§ What is required:
Output the full listing below exactly as it reads, and skip anything that is a picture.

************

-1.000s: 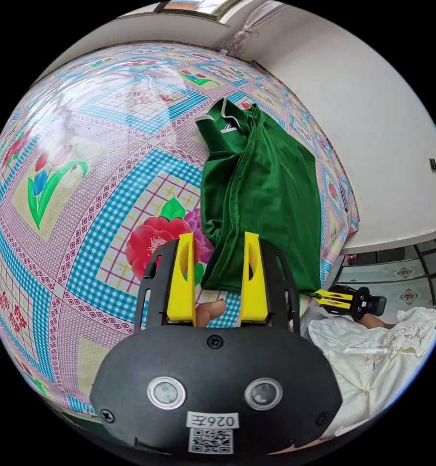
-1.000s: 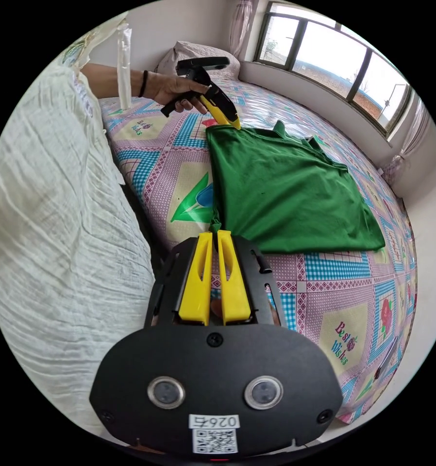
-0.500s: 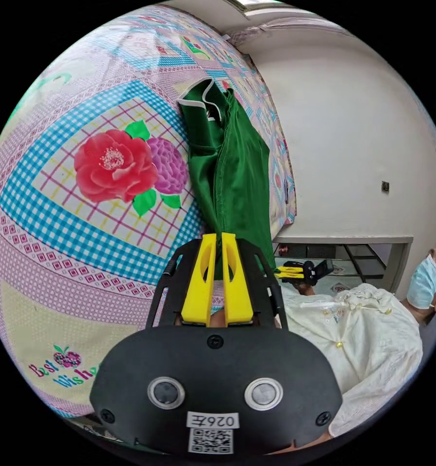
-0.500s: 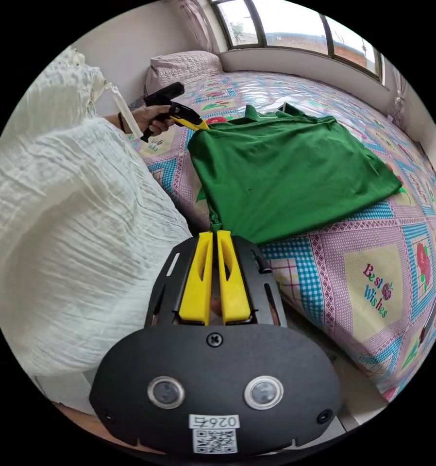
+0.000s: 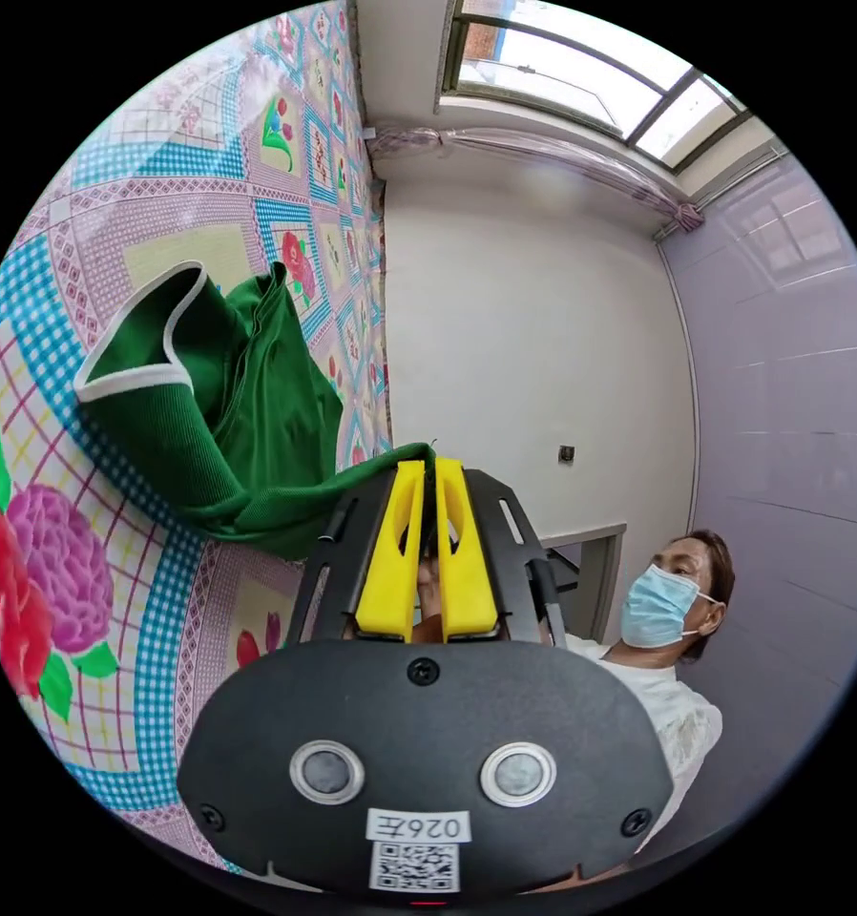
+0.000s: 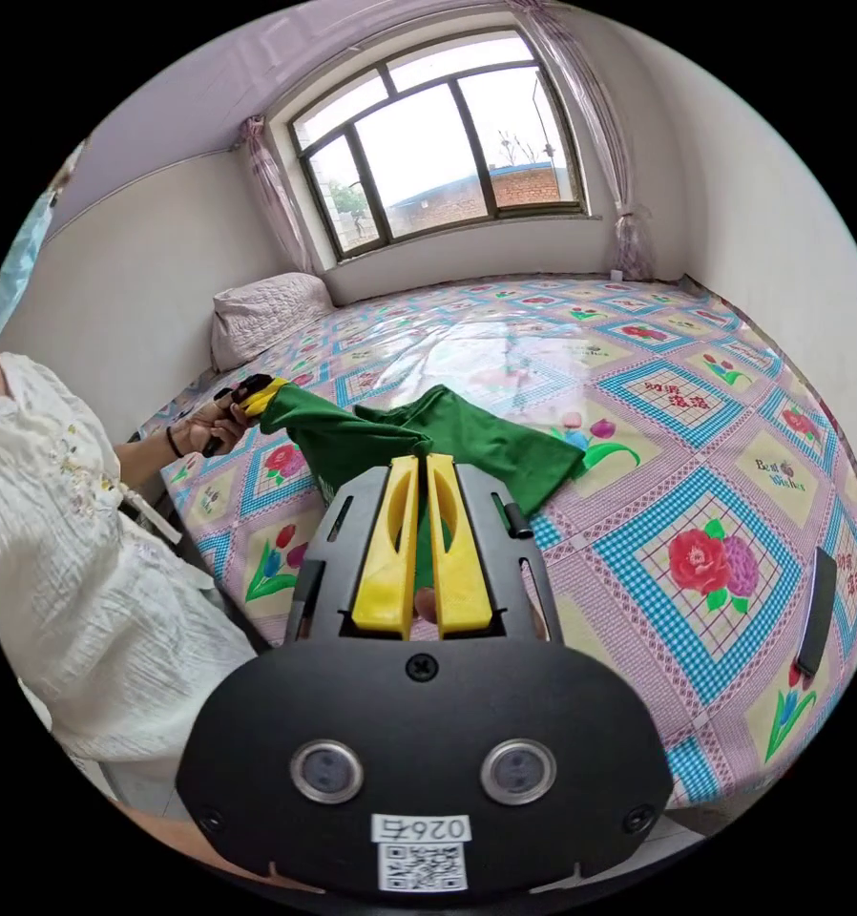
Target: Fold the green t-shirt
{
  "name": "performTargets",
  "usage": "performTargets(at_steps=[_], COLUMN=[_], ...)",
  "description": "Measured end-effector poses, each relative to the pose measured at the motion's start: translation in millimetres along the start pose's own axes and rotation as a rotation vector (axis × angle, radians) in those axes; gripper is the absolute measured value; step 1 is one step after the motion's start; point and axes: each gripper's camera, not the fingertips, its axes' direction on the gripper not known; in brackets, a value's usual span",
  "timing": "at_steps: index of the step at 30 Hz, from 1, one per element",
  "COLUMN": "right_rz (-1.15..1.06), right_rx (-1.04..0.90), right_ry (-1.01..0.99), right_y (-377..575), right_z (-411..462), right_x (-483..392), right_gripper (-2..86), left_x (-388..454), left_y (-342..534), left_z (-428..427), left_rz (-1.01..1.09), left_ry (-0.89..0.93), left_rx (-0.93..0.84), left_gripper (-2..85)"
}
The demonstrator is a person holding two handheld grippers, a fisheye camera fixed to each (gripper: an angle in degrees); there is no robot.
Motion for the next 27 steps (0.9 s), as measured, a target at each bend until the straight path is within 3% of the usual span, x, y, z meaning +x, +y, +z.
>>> performTargets(at_steps=[5,11,16,19,21,23,27], right_rz=[0.127,0.243,0.315,0.382,0.405,0.434,0.382], right_rx=[-0.064,-0.278,-0.265,-0.217,-0.164,-0.111,-0.055], right_ry=[-0.047,-0.026,-0.061,-0.093,-0.101,-0.081,0.011], right_y=[-81,-116,-115,-111,-108,-106,-111], right_z=[101,219,242,241,231,210,195], right_x=[144,237,262,273,272,262,207], right_gripper=[-1.5,-1.4,-0.7,2.0,4.3,5.4,3.3], left_x=[-53,-109,-108,-80,-54,-32,-35], left_y=[-103,-152,-174,-183,-184,-179,-172], left_z=[16,26,12,-8,-2,37,116], left_rz=[-0.134,-0.326,-0.267,-0.153,-0.083,-0.006,0.074], left_ry=[0.031,-0.005,0.154,0.101,-0.048,-0.268,-0.386], left_rx=[0.082,0.122,0.194,0.247,0.177,-0.033,-0.283], left_gripper=[0.3,3.2,4.9,0.5,-0.4,-0.8,-1.0])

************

§ Reply:
-1.000s: 
-1.000s: 
-0.500s: 
-0.500s: 
+0.000s: 
+0.000s: 
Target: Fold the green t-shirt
{
  "name": "performTargets",
  "usage": "performTargets(at_steps=[_], COLUMN=[_], ...)",
  "description": "Measured end-effector poses, each relative to the pose measured at the motion's start: translation in millimetres along the start pose's own axes and rotation as a rotation vector (axis × angle, radians) in those axes; gripper is the absolute measured value; step 1 is one step after the motion's start; point and axes: each gripper's camera, not the fingertips, its axes' direction on the gripper not known; in brackets, a value's usual span",
  "timing": "at_steps: index of the step at 30 Hz, from 1, one per element",
  "COLUMN": "right_rz (-1.15..1.06), right_rx (-1.04..0.90), right_ry (-1.01..0.99), right_y (-377..575), right_z (-411..462), right_x (-483..392), right_gripper (-2..86), left_x (-388..454), left_y (-342..534), left_z (-428..427), left_rz (-1.01..1.09), left_ry (-0.89..0.93), left_rx (-0.93..0.84), left_gripper (-2..85)"
}
The demonstrator is a person holding two handheld grippers, a fisheye camera fixed to each (gripper: an angle in degrees); there is no robot.
Motion for the next 27 steps (0.9 s), as measured, a target at each bend until the straight path is within 3% of the usual span, x, y, z meaning +x, +y, +z.
>>> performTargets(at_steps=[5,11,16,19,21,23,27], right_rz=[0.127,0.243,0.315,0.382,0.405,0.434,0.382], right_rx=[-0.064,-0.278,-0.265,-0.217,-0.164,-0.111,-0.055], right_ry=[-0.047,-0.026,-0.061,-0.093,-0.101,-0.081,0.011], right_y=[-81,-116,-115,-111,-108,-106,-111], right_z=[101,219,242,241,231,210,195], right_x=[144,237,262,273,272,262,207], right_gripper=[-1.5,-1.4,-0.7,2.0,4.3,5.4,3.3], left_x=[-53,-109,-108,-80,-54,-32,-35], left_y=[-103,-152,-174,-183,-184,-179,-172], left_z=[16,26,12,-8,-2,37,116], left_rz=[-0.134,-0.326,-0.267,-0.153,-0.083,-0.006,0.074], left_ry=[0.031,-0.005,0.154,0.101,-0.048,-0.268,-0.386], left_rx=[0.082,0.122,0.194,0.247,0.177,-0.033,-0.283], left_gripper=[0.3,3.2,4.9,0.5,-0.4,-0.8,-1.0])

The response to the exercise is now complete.